Une couverture médiatique biaisée
La plupart des articles reprennent les conclusions sans mise en contexte. Pas un mot sur les limites du modèle animal, les erreurs statistiques, l’inadéquation des doses testées. On empile les tumeurs comme on aligne les arguments d’un procès. On oublie aussi de préciser que les rats exposés ont vécu aussi longtemps que les témoins : aucune surmortalité observée. Présenter ces résultats comme une preuve implacable, c’est confondre signal expérimental et démonstration scientifique.
Alerter, oui. Interdire dans la précipitation, non.

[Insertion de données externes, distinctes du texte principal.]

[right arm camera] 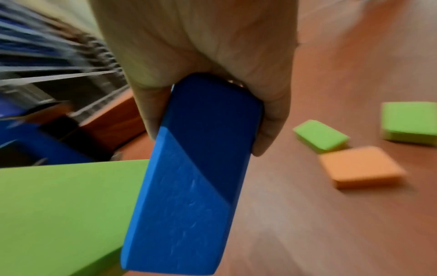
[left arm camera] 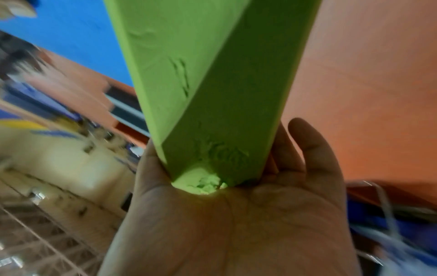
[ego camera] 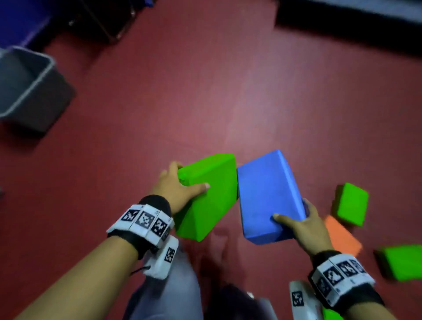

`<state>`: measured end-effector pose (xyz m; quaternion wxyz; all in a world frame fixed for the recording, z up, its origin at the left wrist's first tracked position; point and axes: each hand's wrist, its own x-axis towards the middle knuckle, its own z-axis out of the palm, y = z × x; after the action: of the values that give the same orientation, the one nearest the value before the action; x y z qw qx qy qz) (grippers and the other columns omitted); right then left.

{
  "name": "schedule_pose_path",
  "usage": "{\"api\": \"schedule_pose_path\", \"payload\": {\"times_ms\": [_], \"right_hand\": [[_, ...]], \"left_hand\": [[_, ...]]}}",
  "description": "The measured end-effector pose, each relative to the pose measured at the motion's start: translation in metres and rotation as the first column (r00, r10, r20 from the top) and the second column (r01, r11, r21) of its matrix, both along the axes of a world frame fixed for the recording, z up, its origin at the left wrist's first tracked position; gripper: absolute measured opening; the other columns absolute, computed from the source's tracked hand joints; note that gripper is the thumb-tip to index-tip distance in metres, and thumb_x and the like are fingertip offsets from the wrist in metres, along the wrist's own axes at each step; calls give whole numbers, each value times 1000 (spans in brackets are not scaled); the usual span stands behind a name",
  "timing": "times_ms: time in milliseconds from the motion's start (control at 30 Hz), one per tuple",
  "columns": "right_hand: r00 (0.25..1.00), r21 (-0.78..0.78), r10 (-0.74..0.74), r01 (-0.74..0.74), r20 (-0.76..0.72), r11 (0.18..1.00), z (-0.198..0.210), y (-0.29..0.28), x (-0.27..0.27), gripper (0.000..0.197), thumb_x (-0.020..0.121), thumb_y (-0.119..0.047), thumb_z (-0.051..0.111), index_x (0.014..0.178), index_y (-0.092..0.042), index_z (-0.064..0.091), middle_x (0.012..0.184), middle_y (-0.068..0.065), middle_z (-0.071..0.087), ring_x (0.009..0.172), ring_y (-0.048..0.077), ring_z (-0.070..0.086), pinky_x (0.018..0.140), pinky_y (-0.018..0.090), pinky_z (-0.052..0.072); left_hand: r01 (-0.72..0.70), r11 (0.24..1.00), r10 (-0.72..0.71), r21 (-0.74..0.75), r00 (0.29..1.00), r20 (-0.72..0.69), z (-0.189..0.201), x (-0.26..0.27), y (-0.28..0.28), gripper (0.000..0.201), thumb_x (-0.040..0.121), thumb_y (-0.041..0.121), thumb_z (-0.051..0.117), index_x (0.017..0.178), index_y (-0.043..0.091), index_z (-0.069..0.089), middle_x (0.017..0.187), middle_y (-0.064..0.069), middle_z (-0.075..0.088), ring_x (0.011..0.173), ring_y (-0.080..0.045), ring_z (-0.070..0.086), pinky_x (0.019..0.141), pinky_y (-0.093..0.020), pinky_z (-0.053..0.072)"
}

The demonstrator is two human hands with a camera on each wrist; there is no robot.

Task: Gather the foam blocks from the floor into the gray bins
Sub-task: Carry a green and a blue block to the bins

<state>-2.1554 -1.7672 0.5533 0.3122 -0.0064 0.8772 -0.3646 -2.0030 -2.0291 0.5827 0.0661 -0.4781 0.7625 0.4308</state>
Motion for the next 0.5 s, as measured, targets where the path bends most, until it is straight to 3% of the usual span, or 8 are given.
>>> {"api": "schedule_pose_path", "payload": {"times_ms": [67,167,267,333,400,500], "right_hand": [[981,-35,184,-186,-65,982,28,-90,2,104,38,-57,79,130,-20,49,114,5,62,100,25,60,81,36,47],[911,-76,385,-398,-145,914,55,-220,19,110,30,-62,69,129,-19,51,112,5,63,100,24,60,81,36,48],[842,-153,505,-533,-192,832,80,-330,43,100,39,-50,78,129,-19,50,115,3,63,98,21,59,79,32,46],[801,-181,564,-597,-201,782,96,-390,54,93,45,-43,76,130,-21,48,114,-1,60,96,18,57,71,22,43],[778,-204,597,-628,-196,751,112,-436,58,91,47,-42,74,131,-21,46,111,-4,57,94,15,54,62,13,38],[764,-240,615,-645,-193,726,129,-488,43,91,48,-43,76,132,-23,45,113,-3,59,94,16,58,63,15,40]], "left_hand": [[-193,980,190,-40,980,-56,29,51,-59,72,64,59,74,118,25,40,114,-6,51,96,-23,54,78,-29,40],[-463,882,447,-91,881,-154,58,125,-137,71,64,60,74,115,23,42,112,-8,56,99,-26,57,81,-33,44],[-684,719,649,-122,723,-237,80,189,-198,68,63,56,77,113,22,44,110,-10,58,101,-28,57,85,-38,46],[-791,600,738,-122,606,-298,89,219,-231,65,66,52,78,111,20,44,108,-9,58,100,-28,57,83,-38,45],[-862,498,795,-94,498,-346,95,234,-260,65,68,48,78,115,16,44,107,-8,58,101,-28,57,83,-37,44],[-919,391,870,61,346,-352,96,230,-299,74,64,54,78,118,12,50,103,-4,62,98,-24,62,81,-36,50]]}}
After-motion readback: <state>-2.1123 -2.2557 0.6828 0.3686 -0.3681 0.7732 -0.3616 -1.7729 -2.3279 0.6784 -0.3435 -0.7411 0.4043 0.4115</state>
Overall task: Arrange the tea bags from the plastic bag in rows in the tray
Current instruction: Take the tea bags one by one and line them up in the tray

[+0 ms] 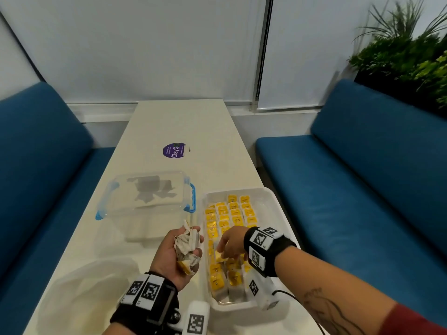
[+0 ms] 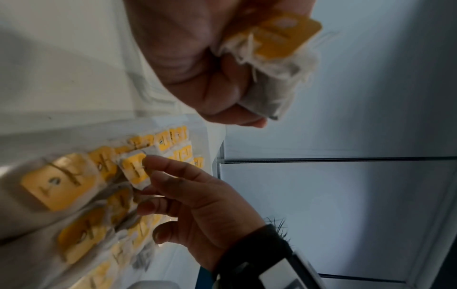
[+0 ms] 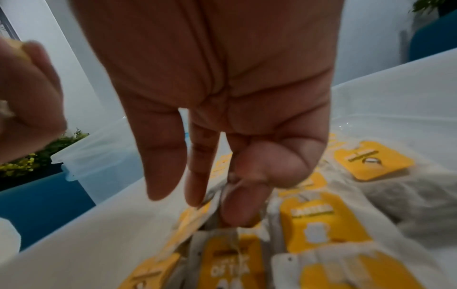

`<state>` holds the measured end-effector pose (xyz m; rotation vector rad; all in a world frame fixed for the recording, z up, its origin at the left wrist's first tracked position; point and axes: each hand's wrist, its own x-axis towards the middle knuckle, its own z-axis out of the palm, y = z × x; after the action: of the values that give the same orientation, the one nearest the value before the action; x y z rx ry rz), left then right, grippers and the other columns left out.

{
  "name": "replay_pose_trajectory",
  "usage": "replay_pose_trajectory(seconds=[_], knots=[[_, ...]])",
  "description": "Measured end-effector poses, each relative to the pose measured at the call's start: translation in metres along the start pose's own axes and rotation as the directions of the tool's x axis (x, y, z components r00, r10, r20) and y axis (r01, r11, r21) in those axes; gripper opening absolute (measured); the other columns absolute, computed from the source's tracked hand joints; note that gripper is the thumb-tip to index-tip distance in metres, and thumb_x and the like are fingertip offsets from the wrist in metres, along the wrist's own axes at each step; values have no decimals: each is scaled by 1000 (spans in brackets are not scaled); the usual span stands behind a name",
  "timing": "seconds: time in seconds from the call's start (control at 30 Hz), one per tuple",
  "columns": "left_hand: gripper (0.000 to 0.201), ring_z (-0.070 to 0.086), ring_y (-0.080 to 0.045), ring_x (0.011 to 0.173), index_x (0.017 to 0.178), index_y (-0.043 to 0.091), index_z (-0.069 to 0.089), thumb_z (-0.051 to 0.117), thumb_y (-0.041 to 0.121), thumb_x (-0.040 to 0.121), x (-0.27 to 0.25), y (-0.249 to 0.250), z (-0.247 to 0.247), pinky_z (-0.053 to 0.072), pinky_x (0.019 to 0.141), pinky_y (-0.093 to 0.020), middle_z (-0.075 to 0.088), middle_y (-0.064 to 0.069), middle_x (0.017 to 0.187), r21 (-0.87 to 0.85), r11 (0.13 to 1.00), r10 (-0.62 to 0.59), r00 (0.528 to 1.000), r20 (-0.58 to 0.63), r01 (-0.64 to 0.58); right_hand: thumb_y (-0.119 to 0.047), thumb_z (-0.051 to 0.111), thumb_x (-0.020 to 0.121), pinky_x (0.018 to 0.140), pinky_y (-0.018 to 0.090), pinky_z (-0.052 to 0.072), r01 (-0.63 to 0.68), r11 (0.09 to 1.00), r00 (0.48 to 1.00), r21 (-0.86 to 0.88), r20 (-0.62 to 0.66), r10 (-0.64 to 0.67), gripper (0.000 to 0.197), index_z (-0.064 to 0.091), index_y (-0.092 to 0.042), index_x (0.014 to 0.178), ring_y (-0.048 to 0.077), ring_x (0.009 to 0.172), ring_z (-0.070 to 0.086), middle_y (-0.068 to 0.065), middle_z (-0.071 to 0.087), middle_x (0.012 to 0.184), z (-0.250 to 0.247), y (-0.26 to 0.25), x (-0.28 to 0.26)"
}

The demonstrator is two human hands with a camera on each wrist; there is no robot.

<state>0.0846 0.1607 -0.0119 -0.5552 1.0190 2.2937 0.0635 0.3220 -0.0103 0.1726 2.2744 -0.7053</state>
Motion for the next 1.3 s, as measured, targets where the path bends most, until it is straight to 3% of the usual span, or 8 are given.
replay_pose_trajectory(seconds=[0.1,0.2,0.3,0.47,0.8,0.93,1.17,1.3], knots=[[27,45,-11,33,83,9,61,42,28,88,-1,2,-9,33,31,-10,58,-3,57,10,1000,4,1000,-12,-4,-21,66,86,69,28,51,-36,998,998,-48,-45,34,39,62,-3,120,21,96,59,12,64,119,-1,-3,8],[27,44,-10,33,81,10,63,43,28,88,-2,2,-15,32,33,-10,59,-1,58,61,998,15,999,-37,-13,-19,70,82,92,39,53,-50,997,989,65,-137,58,33,67,3,106,25,94,62,16,68,105,-5,-2,11],[25,43,-9,32,80,9,61,43,24,88,-2,2,-15,31,34,-11,61,0,58,121,992,34,998,-50,-27,3,62,81,82,41,57,4,975,985,221,-168,33,6,63,-3,81,25,78,61,12,63,79,-13,-2,3],[21,47,-12,37,81,3,61,46,15,89,4,-3,0,36,36,-13,59,-4,57,208,977,50,998,-29,-43,9,53,79,45,26,51,170,937,979,305,-165,-124,24,49,-14,78,17,54,57,7,56,64,-35,-5,-25],[33,53,-14,46,64,13,71,48,15,87,10,-25,27,39,41,-19,64,-4,58,331,944,-25,994,107,-12,7,63,78,42,21,44,355,876,906,327,-354,-234,23,56,-14,86,5,45,54,1,62,65,-38,0,-45],[22,51,-14,37,78,5,62,45,14,89,13,-26,32,39,37,-17,62,-8,55,313,947,47,994,100,-77,-19,74,79,41,19,42,281,927,897,251,-411,-160,14,61,-14,74,6,52,54,-3,59,61,-32,10,-51],[15,40,-12,33,84,6,57,47,16,89,26,-25,23,24,37,-15,52,-9,69,299,951,77,997,15,-78,-22,65,86,63,21,44,167,985,830,31,-543,-124,18,73,-7,90,12,68,53,3,64,77,-44,24,-58],[19,48,-12,36,82,7,61,46,13,90,26,-20,17,31,40,-15,58,-10,72,260,961,99,995,4,-97,-22,66,85,53,14,33,174,984,846,37,-516,-131,13,68,-10,80,4,56,44,-8,51,60,-55,30,-62]])
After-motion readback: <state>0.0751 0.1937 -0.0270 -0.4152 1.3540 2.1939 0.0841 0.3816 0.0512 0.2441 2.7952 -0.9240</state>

Oui, cette étude mérite d’être discutée. Mais elle ne prouve pas un danger immédiat pour l’humain. Elle appelle à des reproductions indépendantes, sur d’autres souches animales, avec des protocoles plus robustes et des données publiques. Interdire le glyphosate sans alternative viable reviendrait à rouvrir la porte au labour intensif, à l’érosion des sols, à plus de CO₂, et parfois à des herbicides plus toxiques. La vraie voie, c’est une transition agronomique intelligente : rotations, couverts végétaux, désherbage mécanique, robotique.
Science vs storytelling
L’étude Ramazzini ne change pas fondamentalement l’état des connaissances. Elle relance un débat déjà ancien, sans le faire progresser de façon décisive. La presse, elle, joue souvent le rôle de caisse de résonance plutôt que celui de filtre critique. La science avance par contradiction et rigueur. Pas par proclamation.